Posted in entertainment, writing by commorancy on April 2, 2015

I’ve recently decided to rewatch all of the seasons of Star Trek Voyager again. I missed many of the later episodes and decided now is the time to watch them. One thing I have noticed is that time has not been kind to this series, neither have the writers. Let’s explore.

Seasons 1, 2 and 3

The first thing you’ll notice about season one is the dire predicament in which Voyager is placed. After attempting rescue of a Maquis ship, the Voyager gets pulled into an unknown anomaly and is sent hurtling into the delta quadrant. After the two ship crews merge, because they need the Maquis ship as an explosive, they ‘assimilate’ both crews onto the Voyager. This is where the fun begins.

The first season sees a lot of resistance and animosity from the Maquis crew towards Star Fleet. Captain Janeway makes some questionable decisions, like blowing up the caretaker array instead of trying to salvage it, thus stranding everyone in the delta quadrant. From here, we see many a shuttle accident in among holodeck romps. It seems that every time a shuttle tries to land somewhere (for whatever reason), it ends up crashing and Voyager has to come to the rescue. If we’re not seeing rescued downed shuttles, we’re playing with stupid characters on the holodeck or beaming critical staff (sometimes the Captain herself) into inexcusably dangerous situations.

The second and third seasons keep expanding what was started in the first. But, one thing you’ll notice is that while Janeway keeps close tabs on stock depletion in the first season, all that subtext is dropped by the second season. By the third season, it became a monster of the week series where Voyager was ‘reset’ at the beginning of each episode to have a full crew, full armament of torpedoes and a full complement of shuttle craft. Additionally, any damage sustained in a previous episode was non-existent in the next episode. The only continuity that was pulled forward was the replicator rations. And, that plot device was only pulled forward to give the Neelix character some work to do as a makeshift chef in the Captain’s private dining room.

Unfortunately, dropping the limited stock, rations, crew complement and limited shuttle craft supply was a singly bad move for the writers and this series. Seeing Voyager become increasingly more and more damaged throughout the series would have added to the realism and cemented the dire predicament in which this ship was placed. In fact, in the episode Equinox (straddling seasons 5 and 6), the Equinox ship is likely similar to how Voyager’s ship and crew should have looked by that point in their journey. Also, at some point in the journey through the delta quadrant, Janeway would have had to drop the entire Star Fleet pretext to survive. If, like the Equinox, half of the crew had been killed in a battle, Janeway would have been forced to reconsider the Prime Directive and Star Fleet protocol. In fact, this entire story premise could have started a much more compelling story arc at a time when Voyager’s relevance as a series was seriously waning and viewership dropping. Taking Voyager out of its sterile happy-go-lucky situation and placing it into more dire realistic circumstance could have led to an entirely new viewership audience. Situations not unlike this would ultimately be played out in later series like BSG where this type of realism would become the norm and a breath of fresh air in the previously tired formulaic series.

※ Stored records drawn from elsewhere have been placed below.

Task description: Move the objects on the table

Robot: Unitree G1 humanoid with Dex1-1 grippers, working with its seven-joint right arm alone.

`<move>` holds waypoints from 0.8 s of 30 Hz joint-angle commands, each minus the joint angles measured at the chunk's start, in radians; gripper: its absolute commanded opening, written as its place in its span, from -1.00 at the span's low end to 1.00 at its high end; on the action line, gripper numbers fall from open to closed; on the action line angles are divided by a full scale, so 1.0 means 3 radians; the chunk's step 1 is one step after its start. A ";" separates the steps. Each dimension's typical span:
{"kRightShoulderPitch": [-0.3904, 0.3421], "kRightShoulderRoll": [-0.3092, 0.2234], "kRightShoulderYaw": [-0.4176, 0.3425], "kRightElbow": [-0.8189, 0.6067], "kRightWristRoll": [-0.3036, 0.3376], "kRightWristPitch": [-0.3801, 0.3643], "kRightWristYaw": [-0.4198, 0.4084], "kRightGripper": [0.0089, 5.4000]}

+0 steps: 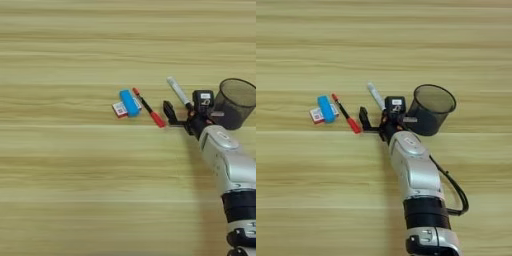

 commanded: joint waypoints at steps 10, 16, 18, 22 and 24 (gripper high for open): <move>-0.0212 -0.0067 -0.0011 -0.0172 -0.0016 -0.0102 -0.0018 0.99; -0.0226 -0.0065 -0.0033 -0.0154 -0.0030 -0.0011 -0.0106 0.99; -0.0224 -0.0062 -0.0029 -0.0163 -0.0032 -0.0002 -0.0111 0.99; -0.0228 -0.0060 -0.0035 -0.0164 -0.0026 0.0007 -0.0120 0.99; -0.0229 -0.0061 -0.0041 -0.0165 -0.0020 0.0012 -0.0128 0.99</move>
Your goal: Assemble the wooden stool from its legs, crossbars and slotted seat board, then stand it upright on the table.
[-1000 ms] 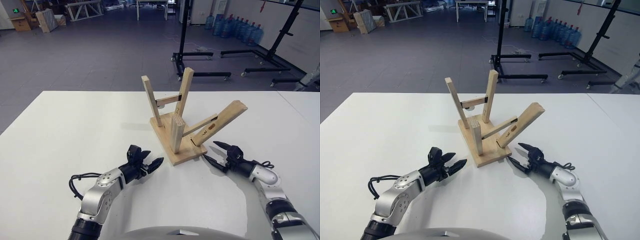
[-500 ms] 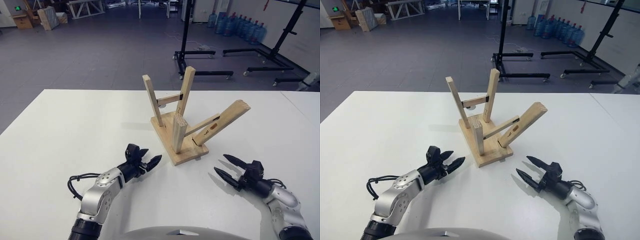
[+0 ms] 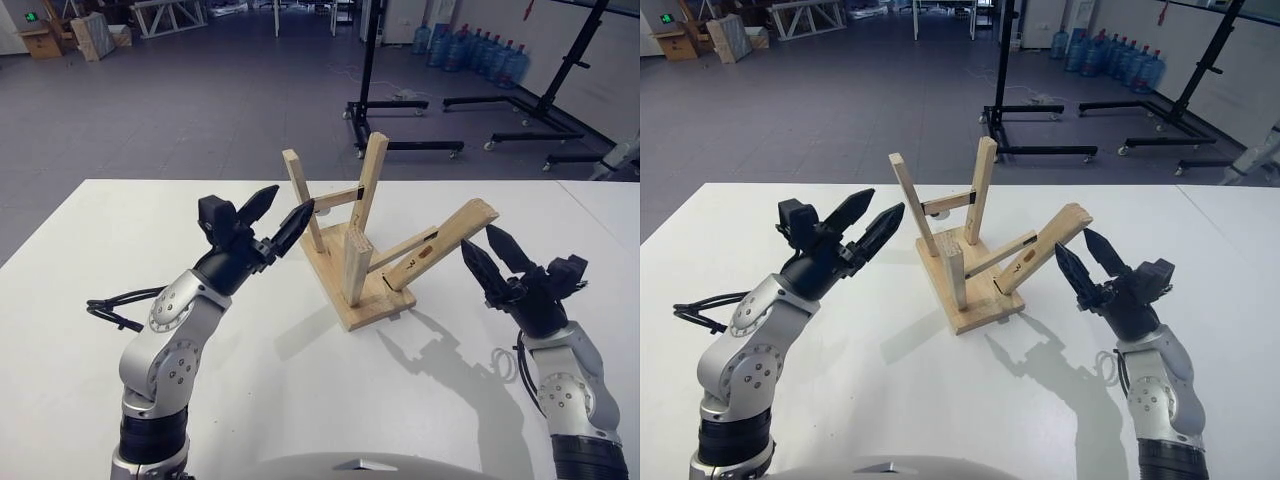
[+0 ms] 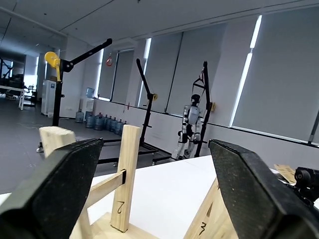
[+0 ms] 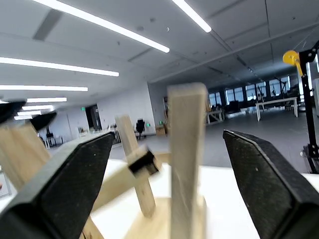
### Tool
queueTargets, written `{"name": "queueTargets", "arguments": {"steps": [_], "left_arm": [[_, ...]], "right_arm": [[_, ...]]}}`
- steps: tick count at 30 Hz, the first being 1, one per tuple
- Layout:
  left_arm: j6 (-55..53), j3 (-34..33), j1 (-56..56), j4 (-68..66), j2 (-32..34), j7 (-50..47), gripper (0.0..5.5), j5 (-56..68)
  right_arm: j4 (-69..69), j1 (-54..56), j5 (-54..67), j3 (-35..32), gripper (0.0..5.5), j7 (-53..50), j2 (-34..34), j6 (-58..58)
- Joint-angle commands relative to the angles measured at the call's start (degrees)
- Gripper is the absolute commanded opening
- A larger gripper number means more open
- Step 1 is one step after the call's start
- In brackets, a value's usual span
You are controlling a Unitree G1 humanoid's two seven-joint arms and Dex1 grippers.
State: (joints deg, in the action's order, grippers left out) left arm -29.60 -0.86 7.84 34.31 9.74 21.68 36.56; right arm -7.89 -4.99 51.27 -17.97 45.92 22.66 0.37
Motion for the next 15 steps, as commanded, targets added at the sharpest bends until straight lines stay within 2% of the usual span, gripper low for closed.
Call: {"name": "queueTargets", "arguments": {"steps": [1,8,15], "left_arm": [[-3.2,2.1,1.4,0.8,1.0,-1.2,3.89,0.7],[-5.7,5.2,2.7,-2.8,1.5,-1.3,3.89,0.0],[-6.7,7.3,3.7,-3.4,2.1,-1.2,3.89,-0.8]], "right_arm": [[-4.7,3.0,1.1,-1.0,4.02,-4.8,-1.2,2.4],[-10.1,7.7,0.2,-0.3,4.02,-8.9,-1.4,4.1],[-11.1,12.7,-10.2,2.0,4.02,-11.3,-1.4,-0.6]]}}
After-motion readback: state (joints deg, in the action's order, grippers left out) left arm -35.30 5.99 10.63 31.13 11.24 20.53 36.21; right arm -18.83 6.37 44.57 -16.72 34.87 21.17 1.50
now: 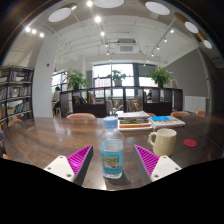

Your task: Pour water

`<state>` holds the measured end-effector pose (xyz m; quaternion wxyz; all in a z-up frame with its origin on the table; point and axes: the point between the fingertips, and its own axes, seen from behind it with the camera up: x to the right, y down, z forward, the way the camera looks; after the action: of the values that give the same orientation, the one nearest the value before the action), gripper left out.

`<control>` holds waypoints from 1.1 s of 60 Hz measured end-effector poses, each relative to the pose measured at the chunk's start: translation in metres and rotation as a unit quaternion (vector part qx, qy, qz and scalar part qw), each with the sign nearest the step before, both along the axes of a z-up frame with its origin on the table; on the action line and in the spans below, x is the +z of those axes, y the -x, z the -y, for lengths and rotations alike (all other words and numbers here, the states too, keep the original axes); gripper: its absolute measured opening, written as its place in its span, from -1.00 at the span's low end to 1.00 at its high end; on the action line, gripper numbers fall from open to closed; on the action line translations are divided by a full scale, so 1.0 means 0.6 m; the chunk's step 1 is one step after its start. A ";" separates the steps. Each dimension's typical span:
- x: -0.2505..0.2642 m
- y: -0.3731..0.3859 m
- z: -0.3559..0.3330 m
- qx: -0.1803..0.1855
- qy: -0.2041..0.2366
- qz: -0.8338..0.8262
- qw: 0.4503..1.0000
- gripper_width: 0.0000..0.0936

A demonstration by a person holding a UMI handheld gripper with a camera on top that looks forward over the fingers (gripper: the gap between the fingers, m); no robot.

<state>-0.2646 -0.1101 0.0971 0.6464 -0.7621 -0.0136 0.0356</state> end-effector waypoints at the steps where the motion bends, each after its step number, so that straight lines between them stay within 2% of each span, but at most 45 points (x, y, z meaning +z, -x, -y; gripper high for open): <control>1: 0.000 0.002 -0.007 0.000 -0.001 0.001 1.000 0.77; 8: -0.013 0.023 -0.052 0.009 0.000 0.009 1.000 0.73; 12: -0.021 0.028 -0.066 0.017 0.001 0.015 1.000 0.62; 18: -0.019 0.026 -0.084 0.016 -0.005 0.002 1.000 0.34; 21: -0.022 0.015 -0.084 0.006 -0.016 -0.013 1.000 0.01; 35: -0.022 0.031 -0.085 0.035 -0.023 -0.001 0.999 -0.38; 46: -0.019 0.031 -0.086 0.040 -0.020 -0.008 0.999 -0.38; 51: -0.021 0.011 -0.098 0.035 -0.005 -0.035 0.999 -0.37; 66: 0.083 -0.056 -0.152 0.012 -0.029 -0.259 0.965 -0.38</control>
<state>-0.2309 -0.0191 0.1468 0.6494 -0.7073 0.1439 0.2395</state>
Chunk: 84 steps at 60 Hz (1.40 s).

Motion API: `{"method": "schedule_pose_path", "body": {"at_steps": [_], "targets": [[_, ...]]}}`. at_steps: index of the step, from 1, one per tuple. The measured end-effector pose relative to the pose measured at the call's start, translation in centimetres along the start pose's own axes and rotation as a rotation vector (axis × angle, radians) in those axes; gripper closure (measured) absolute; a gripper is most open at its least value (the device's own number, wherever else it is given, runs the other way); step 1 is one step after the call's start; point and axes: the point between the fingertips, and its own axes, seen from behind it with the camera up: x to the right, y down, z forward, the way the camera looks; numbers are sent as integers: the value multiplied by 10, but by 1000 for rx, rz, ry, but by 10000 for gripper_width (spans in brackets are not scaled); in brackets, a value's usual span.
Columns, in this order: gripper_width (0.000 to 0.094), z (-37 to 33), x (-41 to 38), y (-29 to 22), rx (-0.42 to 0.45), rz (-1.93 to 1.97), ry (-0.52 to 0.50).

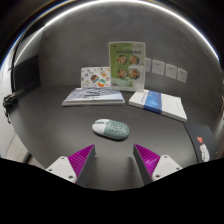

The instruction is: Arrange mouse

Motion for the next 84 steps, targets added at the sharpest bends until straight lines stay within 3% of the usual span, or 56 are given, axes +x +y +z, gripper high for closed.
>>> {"method": "schedule_pose_path", "body": {"at_steps": [10,20,35,36,40,41,44,45,47,48,49,50,55,62,67,73,78,84], "targets": [[134,36,20,-12,-51,-7,58],[145,74,17,-32,-104,86,45],[177,121,35,-63,-89,126,90],[149,123,36,-65,-87,124,86],[286,127,40,-66,-86,135,99],[378,127,41,-67,-85,140,107],[364,127,41,-66,-79,138,118],[437,127,41,-66,-80,130,119],[468,127,40,-66,-84,113,124],[479,127,40,-66,-86,110,124],[424,127,39,-66,-90,113,122],[503,126,37,-67,-93,117,116],[504,118,23,-73,-99,129,55],[504,73,29,-134,53,70,42],[504,14,62,-193,199,40,82],[507,-54,158,-225,308,-18,225],[511,-97,255,-210,306,-12,366],[510,-97,355,-138,239,37,433]]}}
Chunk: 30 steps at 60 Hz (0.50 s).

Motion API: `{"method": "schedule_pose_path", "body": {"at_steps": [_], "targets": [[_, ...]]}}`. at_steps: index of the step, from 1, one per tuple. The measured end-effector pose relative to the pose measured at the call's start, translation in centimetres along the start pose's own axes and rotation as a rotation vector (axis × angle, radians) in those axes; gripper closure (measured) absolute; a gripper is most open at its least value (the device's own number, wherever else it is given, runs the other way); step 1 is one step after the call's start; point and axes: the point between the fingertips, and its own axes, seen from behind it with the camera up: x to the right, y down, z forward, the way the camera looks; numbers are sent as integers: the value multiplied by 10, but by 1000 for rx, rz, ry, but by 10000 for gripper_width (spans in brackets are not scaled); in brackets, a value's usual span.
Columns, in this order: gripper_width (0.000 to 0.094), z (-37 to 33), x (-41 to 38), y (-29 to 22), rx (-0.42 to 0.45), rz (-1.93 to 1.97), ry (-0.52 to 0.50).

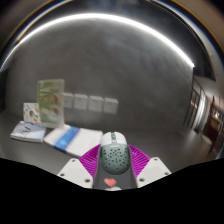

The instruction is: Arrange mouse

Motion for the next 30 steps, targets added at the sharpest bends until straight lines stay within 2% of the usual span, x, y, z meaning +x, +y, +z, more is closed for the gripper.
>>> {"method": "schedule_pose_path", "body": {"at_steps": [5,13,19,20,23,24,25,26,30], "targets": [[511,23,51,74,-129,84,-22],[508,53,60,167,-259,110,-140],[496,59,64,196,-309,101,-198],[504,62,64,192,-286,103,-207],[506,60,62,192,-287,91,-228],[496,61,61,193,-289,86,-233],[418,60,61,193,-295,82,-237],[450,60,61,194,-300,77,-241],[390,63,61,192,-299,64,-262]]}}
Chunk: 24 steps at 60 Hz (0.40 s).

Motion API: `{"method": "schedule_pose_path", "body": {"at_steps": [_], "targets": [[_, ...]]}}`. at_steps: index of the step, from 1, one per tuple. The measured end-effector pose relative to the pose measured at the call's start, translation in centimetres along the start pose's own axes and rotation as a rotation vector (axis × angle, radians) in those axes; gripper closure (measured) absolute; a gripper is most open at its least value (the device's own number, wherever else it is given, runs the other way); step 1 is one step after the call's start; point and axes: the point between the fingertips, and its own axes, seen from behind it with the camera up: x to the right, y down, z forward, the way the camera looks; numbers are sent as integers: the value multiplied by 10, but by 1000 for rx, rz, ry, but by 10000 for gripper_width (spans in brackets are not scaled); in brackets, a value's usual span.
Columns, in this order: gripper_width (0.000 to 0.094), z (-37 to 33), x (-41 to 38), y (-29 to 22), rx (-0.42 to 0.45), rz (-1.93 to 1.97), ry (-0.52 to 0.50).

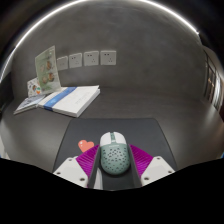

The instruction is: Arrange mouse

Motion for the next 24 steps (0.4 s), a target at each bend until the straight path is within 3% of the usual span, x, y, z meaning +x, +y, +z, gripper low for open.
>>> {"method": "schedule_pose_path", "body": {"at_steps": [8,10,16,24], "targets": [[34,-20,-4,4,-11,34,-65],[84,-29,-7,4,0,43,-91],[89,-68,-3,8,31,69,-139],[92,-119,27,36,37,95,-104]]}}
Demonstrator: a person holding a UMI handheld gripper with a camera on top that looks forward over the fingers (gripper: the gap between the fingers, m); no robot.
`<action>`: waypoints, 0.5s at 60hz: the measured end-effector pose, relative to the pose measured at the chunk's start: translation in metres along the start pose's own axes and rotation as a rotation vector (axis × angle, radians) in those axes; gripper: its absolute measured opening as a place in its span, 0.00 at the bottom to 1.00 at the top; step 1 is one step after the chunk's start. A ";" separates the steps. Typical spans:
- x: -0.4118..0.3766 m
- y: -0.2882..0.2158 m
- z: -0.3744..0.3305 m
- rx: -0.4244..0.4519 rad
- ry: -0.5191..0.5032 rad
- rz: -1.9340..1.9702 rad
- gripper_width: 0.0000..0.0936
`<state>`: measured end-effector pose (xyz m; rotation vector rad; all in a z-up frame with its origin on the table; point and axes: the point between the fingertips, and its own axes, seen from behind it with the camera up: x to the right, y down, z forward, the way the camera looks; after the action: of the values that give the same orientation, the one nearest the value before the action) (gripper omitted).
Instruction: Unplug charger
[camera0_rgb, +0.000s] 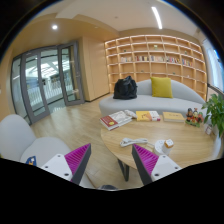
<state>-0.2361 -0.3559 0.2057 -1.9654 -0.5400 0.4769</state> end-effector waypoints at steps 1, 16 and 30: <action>0.001 0.003 -0.004 0.001 -0.002 0.004 0.91; 0.042 0.043 -0.006 -0.040 0.040 -0.006 0.91; 0.168 0.105 0.034 -0.095 0.202 0.016 0.90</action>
<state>-0.0993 -0.2790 0.0802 -2.0818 -0.4252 0.2617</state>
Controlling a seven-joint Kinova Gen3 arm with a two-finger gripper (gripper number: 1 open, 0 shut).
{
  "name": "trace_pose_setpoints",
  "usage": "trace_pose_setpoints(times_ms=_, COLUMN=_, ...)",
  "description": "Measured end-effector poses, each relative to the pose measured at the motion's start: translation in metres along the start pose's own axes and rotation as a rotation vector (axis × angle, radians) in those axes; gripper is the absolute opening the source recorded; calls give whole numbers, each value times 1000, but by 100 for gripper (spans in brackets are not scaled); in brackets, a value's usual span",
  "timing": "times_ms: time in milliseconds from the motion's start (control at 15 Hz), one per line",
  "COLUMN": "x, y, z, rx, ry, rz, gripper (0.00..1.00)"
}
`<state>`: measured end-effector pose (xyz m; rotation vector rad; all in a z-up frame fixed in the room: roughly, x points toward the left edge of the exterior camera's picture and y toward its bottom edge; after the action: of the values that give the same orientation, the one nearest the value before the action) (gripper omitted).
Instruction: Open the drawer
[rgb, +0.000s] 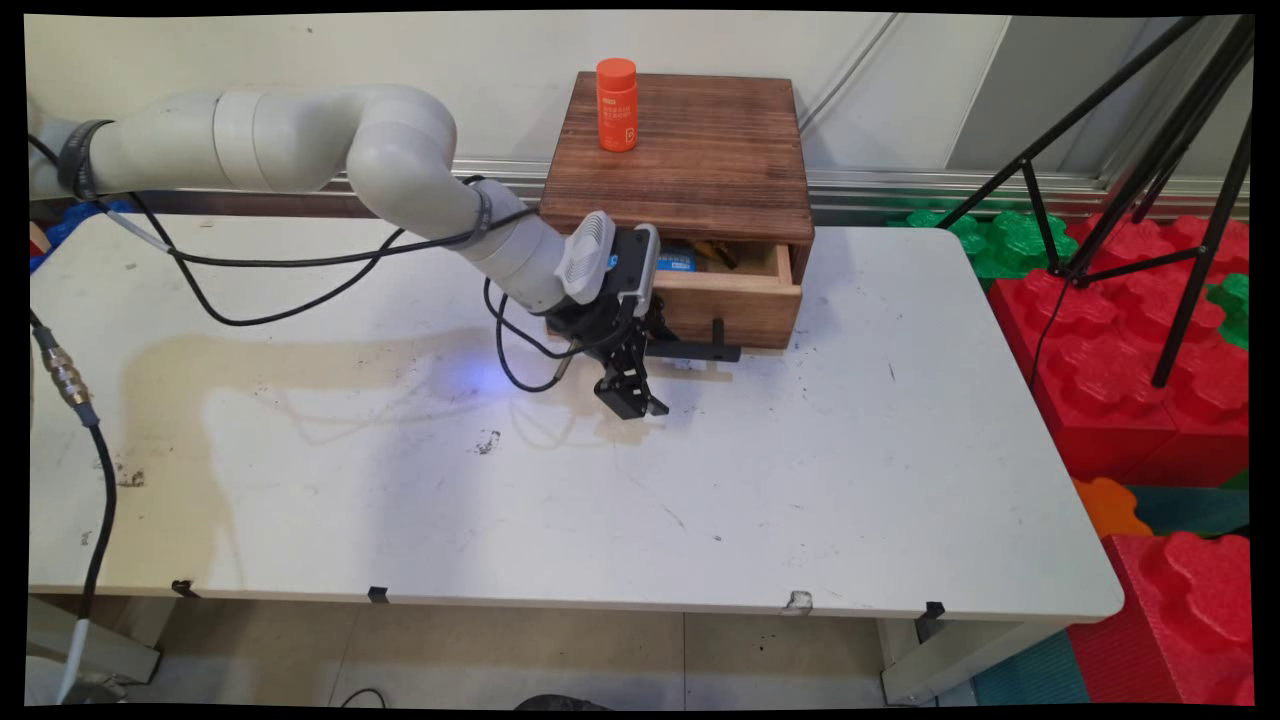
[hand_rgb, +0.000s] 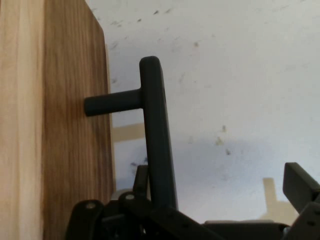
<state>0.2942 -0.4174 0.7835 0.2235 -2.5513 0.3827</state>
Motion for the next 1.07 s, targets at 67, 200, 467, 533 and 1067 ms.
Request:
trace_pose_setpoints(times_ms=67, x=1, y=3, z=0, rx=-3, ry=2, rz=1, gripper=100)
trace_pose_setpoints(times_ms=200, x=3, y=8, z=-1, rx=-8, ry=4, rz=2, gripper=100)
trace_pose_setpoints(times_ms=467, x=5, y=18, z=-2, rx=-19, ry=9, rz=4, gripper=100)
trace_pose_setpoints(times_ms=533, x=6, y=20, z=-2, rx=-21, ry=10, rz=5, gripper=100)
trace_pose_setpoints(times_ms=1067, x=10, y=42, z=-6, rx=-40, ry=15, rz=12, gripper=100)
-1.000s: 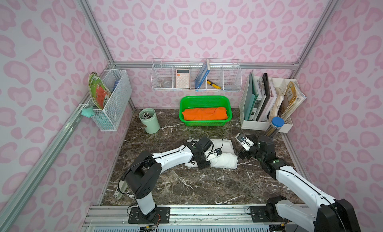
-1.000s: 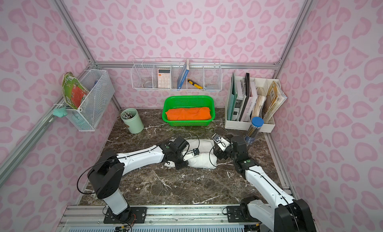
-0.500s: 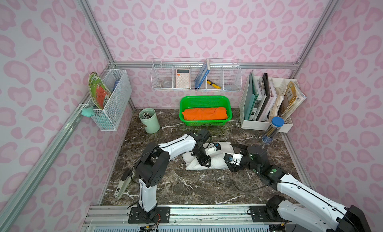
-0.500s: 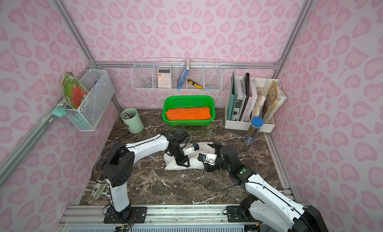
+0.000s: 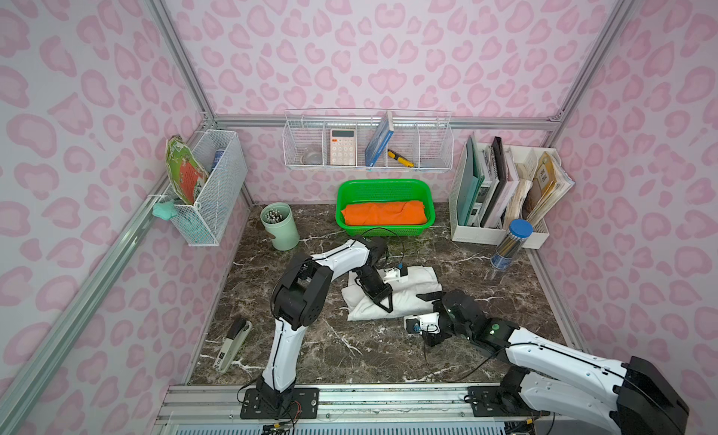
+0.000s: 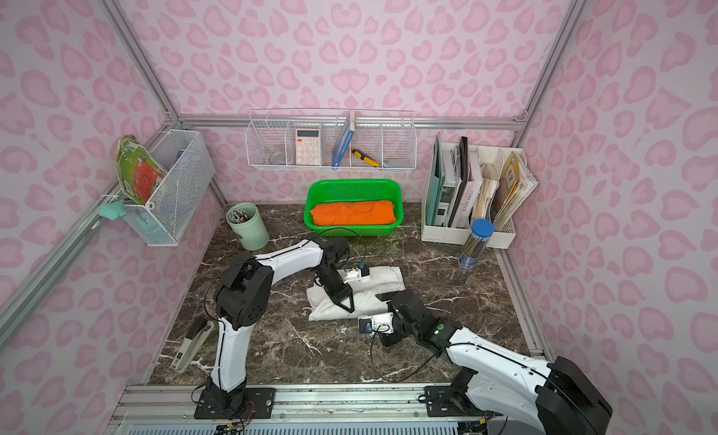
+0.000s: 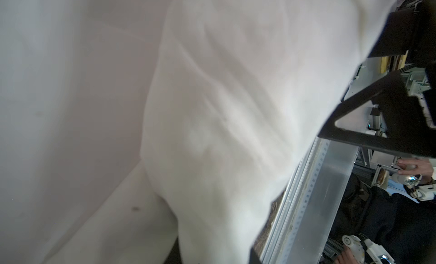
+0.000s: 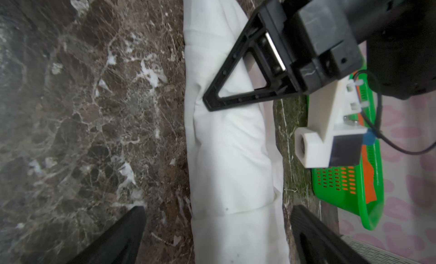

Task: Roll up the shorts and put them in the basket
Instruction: Roll the shorts at the center of the board.

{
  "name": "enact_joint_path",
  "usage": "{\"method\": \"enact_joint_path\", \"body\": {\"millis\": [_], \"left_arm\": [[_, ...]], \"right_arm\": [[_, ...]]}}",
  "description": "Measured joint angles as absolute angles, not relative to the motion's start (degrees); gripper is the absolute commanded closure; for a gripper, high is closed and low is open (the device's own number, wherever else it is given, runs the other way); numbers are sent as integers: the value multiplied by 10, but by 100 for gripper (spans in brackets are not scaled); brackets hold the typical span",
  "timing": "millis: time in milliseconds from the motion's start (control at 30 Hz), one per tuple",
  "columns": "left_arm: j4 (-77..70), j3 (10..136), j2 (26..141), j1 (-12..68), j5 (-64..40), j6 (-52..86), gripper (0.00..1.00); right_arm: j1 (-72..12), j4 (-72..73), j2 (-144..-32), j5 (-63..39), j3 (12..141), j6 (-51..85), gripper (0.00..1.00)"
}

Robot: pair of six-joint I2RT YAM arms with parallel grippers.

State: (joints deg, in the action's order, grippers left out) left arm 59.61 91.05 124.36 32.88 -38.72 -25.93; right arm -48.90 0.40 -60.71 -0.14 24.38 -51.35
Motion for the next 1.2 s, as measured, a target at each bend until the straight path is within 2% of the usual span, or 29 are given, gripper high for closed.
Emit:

Star Trek, up to Voyager, had always been a sterile yet friendly series where each episode arc always closed with a happy-ending. Each episode was always tied up far too neatly in a pretty little bow, possibly also wrapped in a morality play. While that worked in the 60s and seemed to work in the 80s for TNG, during the 90s that premise wore extremely thin. By the 2000s, gritty realism was the way of series like Stargate, 24, Lost, BSG and Game of Thrones. Unfortunately, by comparison, the new influx of gritty realism in other series made Voyager, DS9 and TNG seem quaint and naïve by comparison. Instead of perfectly coiffed hair and immaculately cleaned and pressed uniforms, we would now see dirty costumes, hair that is unmanaged, very little makeup and character scenarios where everything doesn’t work out perfectly at the end.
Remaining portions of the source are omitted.